One way to avoid ambiguity in a language is to use parentheses:

    Exp ::= "(" Exp "-" Exp ")"

Then the programmer is forced to write either of

    (4 - (3 -2))     ((4 - 3) - 2)

However, it is much convenient to have conventions on parsing (and evaluation order):

left associativity - group as long left as possible:
```
    4 - 3 - 2    ==  (4 - 3) - 2 
```
precedence - e.g. times "binds stronger" than plus:
```
    4 + 3 * 2    ==   4 + (3 * 2)
```

Parentheses always have priority over precedence and associativity:

    (4 + 3) * 2  !=   4 + 3 * 2

Precedence levels in BNFC

Having precedence and associativity rules in addition to grammar can be messy.

But they can simply be encoded in a BNF grammar by using precedence levels: numeral subscripts to categories. Convention: Exp = Exp0.

     EInt.   Exp3 ::= Integer
     ETimes. Exp2 ::= Exp2 "*" Exp3
     EPlus.  Exp1 ::= Exp1 "+" Exp2

The following rules implement coercions between precedence levels.

     _. Exp3 ::= "(" Exp ")"
     _. Exp2 ::= Exp3
     _. Exp1 ::= Exp2
     _. Exp  ::= Exp1

Coercions are semantic dummies: they add nothing to the abstract syntax tree. The symbol _ on the constructor place is used to indicate this.

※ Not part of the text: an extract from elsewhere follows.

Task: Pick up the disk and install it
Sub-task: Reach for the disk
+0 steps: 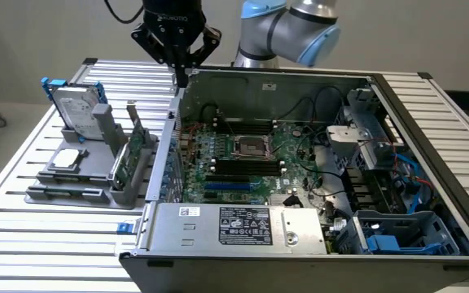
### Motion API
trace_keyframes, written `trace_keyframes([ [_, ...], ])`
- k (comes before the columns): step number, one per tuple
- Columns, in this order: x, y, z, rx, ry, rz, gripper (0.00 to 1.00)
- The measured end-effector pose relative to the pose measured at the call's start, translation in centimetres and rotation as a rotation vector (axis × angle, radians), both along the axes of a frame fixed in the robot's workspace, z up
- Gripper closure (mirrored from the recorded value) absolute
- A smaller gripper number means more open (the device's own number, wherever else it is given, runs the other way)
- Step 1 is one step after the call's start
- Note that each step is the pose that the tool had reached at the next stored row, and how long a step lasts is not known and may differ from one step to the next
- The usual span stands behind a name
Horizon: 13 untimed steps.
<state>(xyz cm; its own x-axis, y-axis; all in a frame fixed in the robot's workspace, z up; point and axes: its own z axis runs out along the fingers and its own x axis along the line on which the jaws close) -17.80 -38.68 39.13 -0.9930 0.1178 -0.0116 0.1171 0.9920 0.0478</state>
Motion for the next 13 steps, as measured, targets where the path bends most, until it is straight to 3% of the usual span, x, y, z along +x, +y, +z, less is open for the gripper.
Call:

A shorthand for such coercions groups is available:

    coercions Exp 3 ;

Precedence levels and trees

By definition, parse trees show coercions but abstract trees don't.

A complete grammar Imp.cf

  Mod.   Module ::= [Def] ;
  
  Fun.   Def    ::= Header "{" [Stm] "}" ;
  
  terminator Def "" ;
  
  Head.  Header ::= Type Ident "(" [Decl] ")" ;
  
  SDecl. Stm    ::= Decl ;
  SExp.  Stm    ::= Exp ;
  SRet.  Stm    ::= "return" Exp ;
  
  terminator Stm ";" ;
  
  DTyp.  Decl   ::= Type Ident ;
  
  separator Decl "," ;
  
  EId.   Exp2   ::= Ident ;
  ECall. Exp1   ::= Ident "(" [Exp] ")" ;
  EAss.  Exp1   ::= Ident "=" Exp1 ;
  EPlus. Exp    ::= Exp "+" Exp1 ;
  
  coercions Exp 2 ;
  
  separator Exp "," ;
  
  TInt.  Type   ::= "int" ;

A quick run with BNFC

Install BNFC: see

    http://digitalgrammars.com/bnfc/

Generate parser and other files from the grammar

    bnfc -m Imp.cf

Compile a test program

    make

Run the test program on file koe.imp

    ./TestImp koe.imp

How to approach lab 1

You can proceed by modifying Imp.cf

We will make a quick tour of Lab 1 PM

Have a tight modify-compile-test loop!

More practical details in next Tuesday's lecture.